-- WHAT THE TASK REQUIRES --
Would you please return the data below verbatim, without its pictures?

(Stored dataset items)
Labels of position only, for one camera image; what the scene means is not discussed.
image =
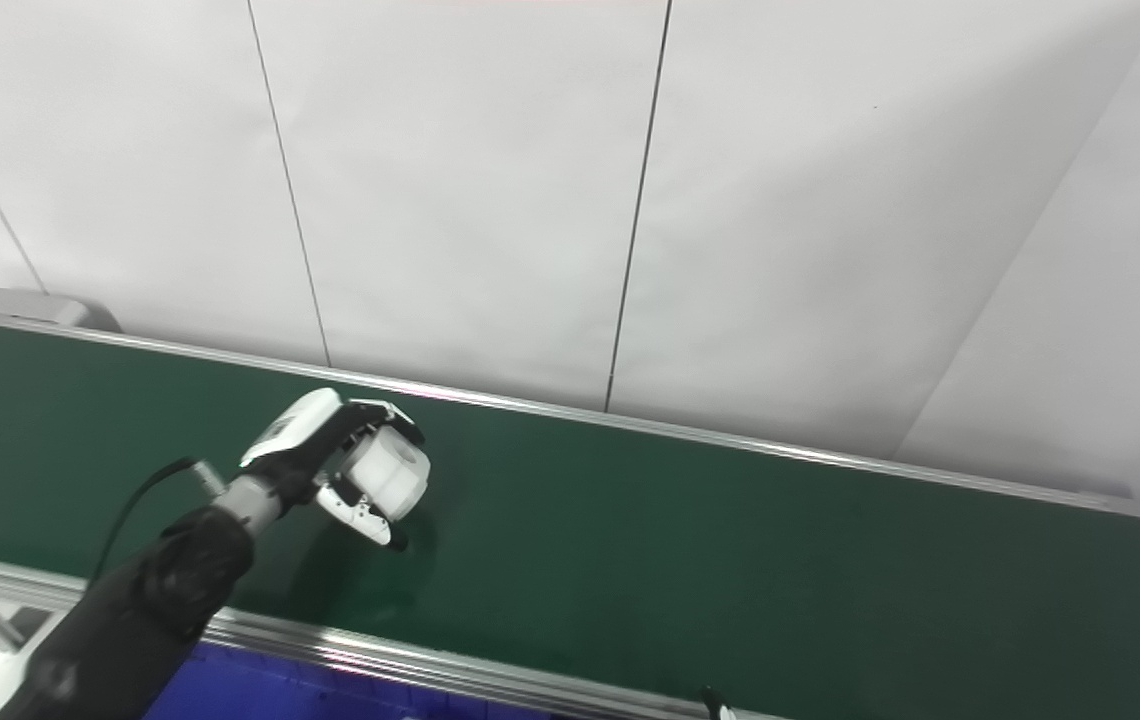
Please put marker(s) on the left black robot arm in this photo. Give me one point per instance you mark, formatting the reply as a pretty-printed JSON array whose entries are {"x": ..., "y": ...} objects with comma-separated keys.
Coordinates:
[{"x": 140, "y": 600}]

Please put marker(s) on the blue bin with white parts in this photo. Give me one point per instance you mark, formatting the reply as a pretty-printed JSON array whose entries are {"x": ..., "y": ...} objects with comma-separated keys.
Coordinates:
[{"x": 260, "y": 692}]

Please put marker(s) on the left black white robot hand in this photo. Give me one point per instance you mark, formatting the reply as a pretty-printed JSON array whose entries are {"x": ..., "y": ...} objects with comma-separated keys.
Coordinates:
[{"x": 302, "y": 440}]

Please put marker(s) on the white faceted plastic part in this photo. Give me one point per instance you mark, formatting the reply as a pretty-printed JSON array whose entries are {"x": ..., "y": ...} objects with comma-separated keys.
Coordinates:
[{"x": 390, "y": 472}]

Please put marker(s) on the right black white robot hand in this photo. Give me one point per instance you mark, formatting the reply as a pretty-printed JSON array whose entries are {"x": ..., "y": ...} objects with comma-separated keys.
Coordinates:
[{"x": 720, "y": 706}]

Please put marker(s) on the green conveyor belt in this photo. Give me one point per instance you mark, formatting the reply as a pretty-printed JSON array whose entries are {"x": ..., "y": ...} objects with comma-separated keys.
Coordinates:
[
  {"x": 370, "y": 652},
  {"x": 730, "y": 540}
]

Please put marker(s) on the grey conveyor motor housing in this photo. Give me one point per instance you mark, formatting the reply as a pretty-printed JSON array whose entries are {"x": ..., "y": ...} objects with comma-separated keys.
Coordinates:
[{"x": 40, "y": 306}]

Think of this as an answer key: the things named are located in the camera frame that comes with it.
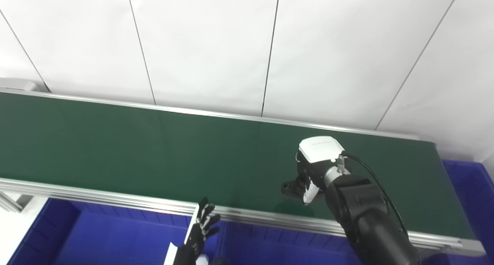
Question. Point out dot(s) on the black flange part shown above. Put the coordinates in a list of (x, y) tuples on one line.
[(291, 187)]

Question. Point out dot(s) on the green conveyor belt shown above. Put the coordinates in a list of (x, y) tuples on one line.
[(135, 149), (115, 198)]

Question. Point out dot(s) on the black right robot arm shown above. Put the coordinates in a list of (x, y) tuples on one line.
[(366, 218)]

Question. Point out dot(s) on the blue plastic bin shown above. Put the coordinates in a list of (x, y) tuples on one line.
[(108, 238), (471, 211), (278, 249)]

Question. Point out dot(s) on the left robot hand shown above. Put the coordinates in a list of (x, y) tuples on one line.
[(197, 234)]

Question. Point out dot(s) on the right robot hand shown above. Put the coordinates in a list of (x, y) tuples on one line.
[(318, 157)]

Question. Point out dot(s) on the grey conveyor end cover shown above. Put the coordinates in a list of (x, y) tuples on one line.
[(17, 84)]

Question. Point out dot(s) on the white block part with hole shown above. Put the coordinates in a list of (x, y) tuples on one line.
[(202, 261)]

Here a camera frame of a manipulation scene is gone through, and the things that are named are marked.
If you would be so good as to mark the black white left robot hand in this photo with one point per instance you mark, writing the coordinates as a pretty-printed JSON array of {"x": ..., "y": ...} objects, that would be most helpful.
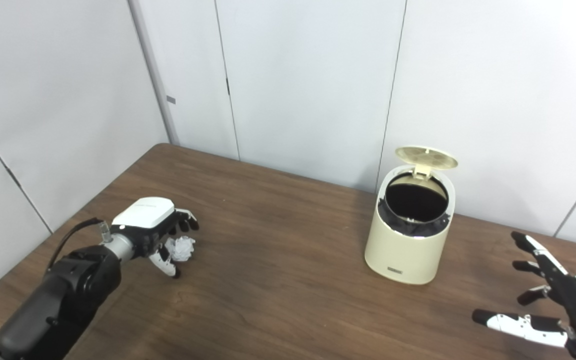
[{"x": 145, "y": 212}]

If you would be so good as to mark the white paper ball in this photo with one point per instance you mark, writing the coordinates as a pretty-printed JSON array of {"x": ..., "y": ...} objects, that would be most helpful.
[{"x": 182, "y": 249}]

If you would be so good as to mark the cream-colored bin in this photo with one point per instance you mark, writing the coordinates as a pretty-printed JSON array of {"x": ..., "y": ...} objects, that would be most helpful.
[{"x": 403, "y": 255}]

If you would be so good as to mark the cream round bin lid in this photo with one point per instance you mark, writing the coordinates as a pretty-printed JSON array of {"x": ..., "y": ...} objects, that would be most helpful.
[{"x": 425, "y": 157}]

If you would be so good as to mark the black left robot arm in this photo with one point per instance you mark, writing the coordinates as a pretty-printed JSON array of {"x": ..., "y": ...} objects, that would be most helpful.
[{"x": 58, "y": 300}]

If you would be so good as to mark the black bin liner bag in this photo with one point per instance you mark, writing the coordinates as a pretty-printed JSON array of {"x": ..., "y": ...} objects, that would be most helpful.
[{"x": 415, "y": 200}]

-- REPLY TO THE TASK --
Labels of position only, for one camera image; what the scene means is not discussed.
image =
Please put marker(s) on the left black robot arm in this photo. Give me one point per instance you mark, formatting the reply as a pretty-printed JSON array whose entries are {"x": ..., "y": ...} objects with comma-separated keys.
Coordinates:
[{"x": 140, "y": 600}]

Please put marker(s) on the blue bin with white parts in this photo. Give me one point per instance you mark, formatting the reply as a pretty-printed JSON array whose entries are {"x": ..., "y": ...} objects with comma-separated keys.
Coordinates:
[{"x": 260, "y": 692}]

Please put marker(s) on the left black white robot hand in this photo. Give me one point per instance you mark, formatting the reply as a pretty-printed JSON array whose entries are {"x": ..., "y": ...} objects with comma-separated keys.
Coordinates:
[{"x": 302, "y": 440}]

Please put marker(s) on the white faceted plastic part in this photo. Give me one point per instance you mark, formatting the reply as a pretty-printed JSON array whose entries are {"x": ..., "y": ...} objects with comma-separated keys.
Coordinates:
[{"x": 390, "y": 472}]

Please put marker(s) on the right black white robot hand in this photo. Give me one point per instance you mark, formatting the reply as a pretty-printed JSON array whose entries are {"x": ..., "y": ...} objects with comma-separated keys.
Coordinates:
[{"x": 720, "y": 706}]

Please put marker(s) on the green conveyor belt in this photo. Give me one point per instance you mark, formatting the reply as a pretty-printed JSON array whose entries are {"x": ..., "y": ...} objects with comma-separated keys.
Coordinates:
[
  {"x": 370, "y": 652},
  {"x": 730, "y": 540}
]

Please put marker(s) on the grey conveyor motor housing in this photo. Give me one point per instance you mark, formatting the reply as a pretty-printed JSON array whose entries are {"x": ..., "y": ...} objects with comma-separated keys.
Coordinates:
[{"x": 40, "y": 306}]

Think of this as an answer key: the things named are located in the camera frame that comes with it.
Question. Point out dot(s) on the black flange part shown above. Put the coordinates in a list of (x, y) tuples on one line.
[(291, 187)]

Question. Point out dot(s) on the green conveyor belt shown above. Put the coordinates in a list of (x, y) tuples on one line.
[(135, 149), (115, 198)]

Question. Point out dot(s) on the black right robot arm shown above. Put the coordinates in a list of (x, y) tuples on one line.
[(366, 218)]

Question. Point out dot(s) on the blue plastic bin shown above. Put the coordinates in a list of (x, y) tuples on one line.
[(108, 238), (471, 211), (278, 249)]

Question. Point out dot(s) on the left robot hand shown above. Put the coordinates in a list of (x, y) tuples on one line.
[(197, 234)]

Question. Point out dot(s) on the right robot hand shown above. Put the coordinates in a list of (x, y) tuples on one line.
[(318, 157)]

Question. Point out dot(s) on the grey conveyor end cover shown above. Put the coordinates in a list of (x, y) tuples on one line.
[(17, 84)]

Question. Point out dot(s) on the white block part with hole shown above. Put the coordinates in a list of (x, y) tuples on one line.
[(202, 261)]

Here a camera frame of a manipulation scene is gone through, and the things that are named are marked.
If you would be so good as to mark the black white left robot hand in this photo with one point per instance you mark, writing the coordinates as a pretty-printed JSON array of {"x": ..., "y": ...} objects, that would be most helpful.
[{"x": 145, "y": 212}]

If you would be so good as to mark the white paper ball in this photo with one point per instance you mark, writing the coordinates as a pretty-printed JSON array of {"x": ..., "y": ...} objects, that would be most helpful.
[{"x": 182, "y": 249}]

If you would be so good as to mark the cream-colored bin in this photo with one point per instance you mark, writing the coordinates as a pretty-printed JSON array of {"x": ..., "y": ...} objects, that would be most helpful.
[{"x": 403, "y": 255}]

If you would be so good as to mark the cream round bin lid in this photo with one point per instance you mark, writing the coordinates as a pretty-printed JSON array of {"x": ..., "y": ...} objects, that would be most helpful.
[{"x": 425, "y": 157}]

If you would be so good as to mark the black left robot arm in this photo with one point per instance you mark, writing the coordinates as a pretty-printed JSON array of {"x": ..., "y": ...} objects, that would be most helpful.
[{"x": 58, "y": 300}]

If you would be so good as to mark the black bin liner bag in this photo with one point per instance you mark, writing the coordinates as a pretty-printed JSON array of {"x": ..., "y": ...} objects, that would be most helpful.
[{"x": 415, "y": 200}]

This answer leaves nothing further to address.